In Western Australia there is a system whereby if you have your your driver's licence suspended for an offense and can prove exceptional hardship you can be given permission to drive in certain situation. For example if it is impossible for you to get to work any other way you might be permitted to drive to certain places at certain times of the day. Whether this is a good thing or not is sometimes questioned but personally I think keeping someone productively employed could qualify as a valid reason. One would assume that such cases would be rare and that the decision would be made only for those who were truly unable to travel any other way and would otherwise lose their job. At least that's how I assumed it would work. Apparently not.
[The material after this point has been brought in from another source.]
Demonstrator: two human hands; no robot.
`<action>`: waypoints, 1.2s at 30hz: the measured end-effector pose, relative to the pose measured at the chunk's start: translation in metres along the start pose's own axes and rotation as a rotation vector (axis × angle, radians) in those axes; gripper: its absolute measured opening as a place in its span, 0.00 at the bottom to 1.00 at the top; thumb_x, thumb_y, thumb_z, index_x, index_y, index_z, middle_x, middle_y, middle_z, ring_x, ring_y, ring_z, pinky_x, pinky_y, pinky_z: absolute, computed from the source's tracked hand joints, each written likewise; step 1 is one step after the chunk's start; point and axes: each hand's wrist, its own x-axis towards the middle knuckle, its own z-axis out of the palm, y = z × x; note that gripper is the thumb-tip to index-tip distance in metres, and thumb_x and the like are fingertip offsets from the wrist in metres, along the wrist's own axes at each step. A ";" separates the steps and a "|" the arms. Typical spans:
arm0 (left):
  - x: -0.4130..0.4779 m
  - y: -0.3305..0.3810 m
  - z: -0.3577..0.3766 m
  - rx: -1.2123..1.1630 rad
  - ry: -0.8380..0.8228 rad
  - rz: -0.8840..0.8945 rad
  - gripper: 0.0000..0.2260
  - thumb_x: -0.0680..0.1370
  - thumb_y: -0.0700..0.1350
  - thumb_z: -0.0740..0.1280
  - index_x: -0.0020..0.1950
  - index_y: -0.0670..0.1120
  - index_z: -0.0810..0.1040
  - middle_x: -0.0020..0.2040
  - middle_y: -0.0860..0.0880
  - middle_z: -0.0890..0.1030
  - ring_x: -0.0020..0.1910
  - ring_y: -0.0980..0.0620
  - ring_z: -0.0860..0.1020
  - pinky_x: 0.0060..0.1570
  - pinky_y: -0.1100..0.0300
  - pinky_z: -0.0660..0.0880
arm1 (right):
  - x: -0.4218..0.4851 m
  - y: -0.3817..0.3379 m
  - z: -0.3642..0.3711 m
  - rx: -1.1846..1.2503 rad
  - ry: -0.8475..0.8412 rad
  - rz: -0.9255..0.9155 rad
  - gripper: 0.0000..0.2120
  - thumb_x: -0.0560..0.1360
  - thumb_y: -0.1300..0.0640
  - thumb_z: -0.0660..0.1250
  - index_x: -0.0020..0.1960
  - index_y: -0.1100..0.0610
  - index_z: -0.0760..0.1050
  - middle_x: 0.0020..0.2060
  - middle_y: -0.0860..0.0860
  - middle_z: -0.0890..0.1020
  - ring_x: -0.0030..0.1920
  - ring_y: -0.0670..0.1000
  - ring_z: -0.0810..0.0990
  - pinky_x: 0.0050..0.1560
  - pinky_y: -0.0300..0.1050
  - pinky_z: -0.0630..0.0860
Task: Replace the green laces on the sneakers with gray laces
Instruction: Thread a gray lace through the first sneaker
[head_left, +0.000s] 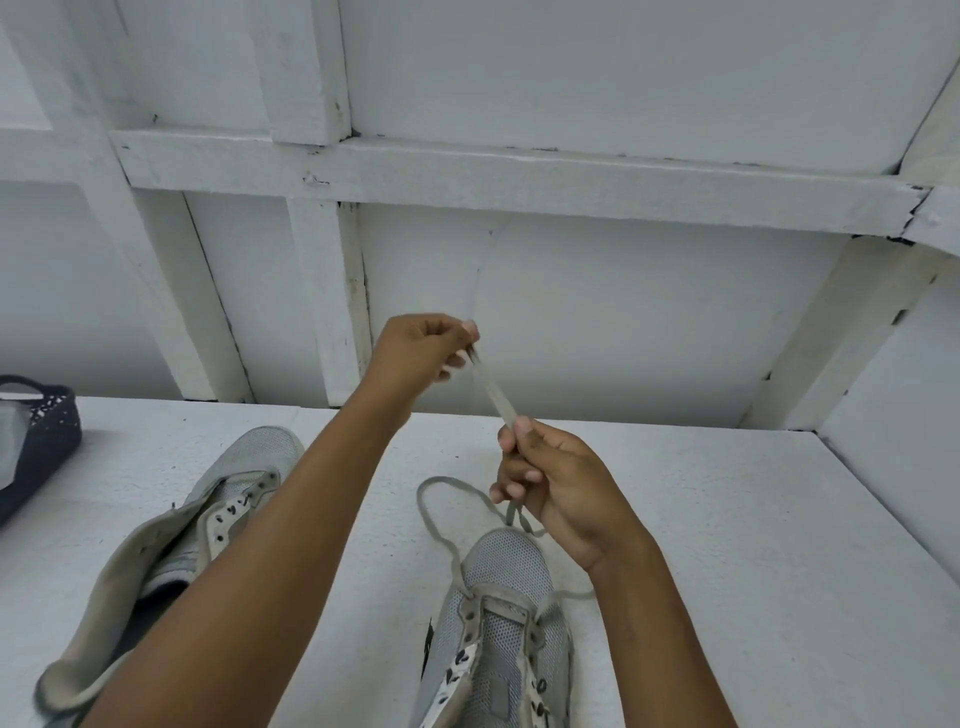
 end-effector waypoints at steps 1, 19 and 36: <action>-0.002 -0.009 0.003 0.074 -0.040 -0.059 0.09 0.80 0.49 0.68 0.46 0.45 0.84 0.43 0.48 0.84 0.39 0.53 0.80 0.42 0.58 0.77 | 0.001 0.001 0.000 0.008 0.026 0.009 0.13 0.82 0.53 0.58 0.43 0.60 0.72 0.26 0.48 0.62 0.28 0.47 0.67 0.37 0.43 0.75; -0.061 -0.025 0.017 0.161 -0.412 -0.139 0.22 0.80 0.60 0.62 0.47 0.42 0.83 0.41 0.52 0.82 0.49 0.54 0.81 0.59 0.51 0.76 | 0.007 0.010 0.006 -0.095 0.142 0.082 0.16 0.85 0.58 0.54 0.42 0.59 0.72 0.24 0.47 0.64 0.27 0.47 0.65 0.36 0.43 0.69; -0.006 -0.023 0.023 0.311 -0.292 -0.241 0.23 0.83 0.58 0.57 0.49 0.42 0.83 0.43 0.48 0.85 0.42 0.51 0.84 0.52 0.52 0.78 | 0.007 0.012 0.006 0.040 0.093 0.097 0.14 0.85 0.57 0.55 0.44 0.60 0.72 0.24 0.48 0.63 0.25 0.47 0.66 0.32 0.43 0.72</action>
Recently a young man lost his licence for a well reported series of offenses involving alcohol. Fair enough, you might say. I certainly thought so. It would cause him a degree of inconvenience that he might learn from but not jeopardise his employment. He could use buses and trains like the rest of us when he couldn't get a lift with his work mates. That's when we stepped out of the real world. He applied for a restricted licence because of hardship because he can't get to work.
His reason - he doesn't know how to catch public transport! What? Millions of people all over the world catch public transport every day - old, young, even school children - and he can't learn how to catch a bus! It gets worse. He - a strong, tall, fit man - doesn't feel safe waiting at a public bus stop at a well lit bus station in the early evening. Wait, there's more. He doesn't like to travel on public transport because people ask him about what happened.
So being presented with these bizarre reasons does the Court say 'Tough. Punishment is supposed to impact on your life so you will learn and not repeat the offense'? Nope. He's given permission to drive to training and games.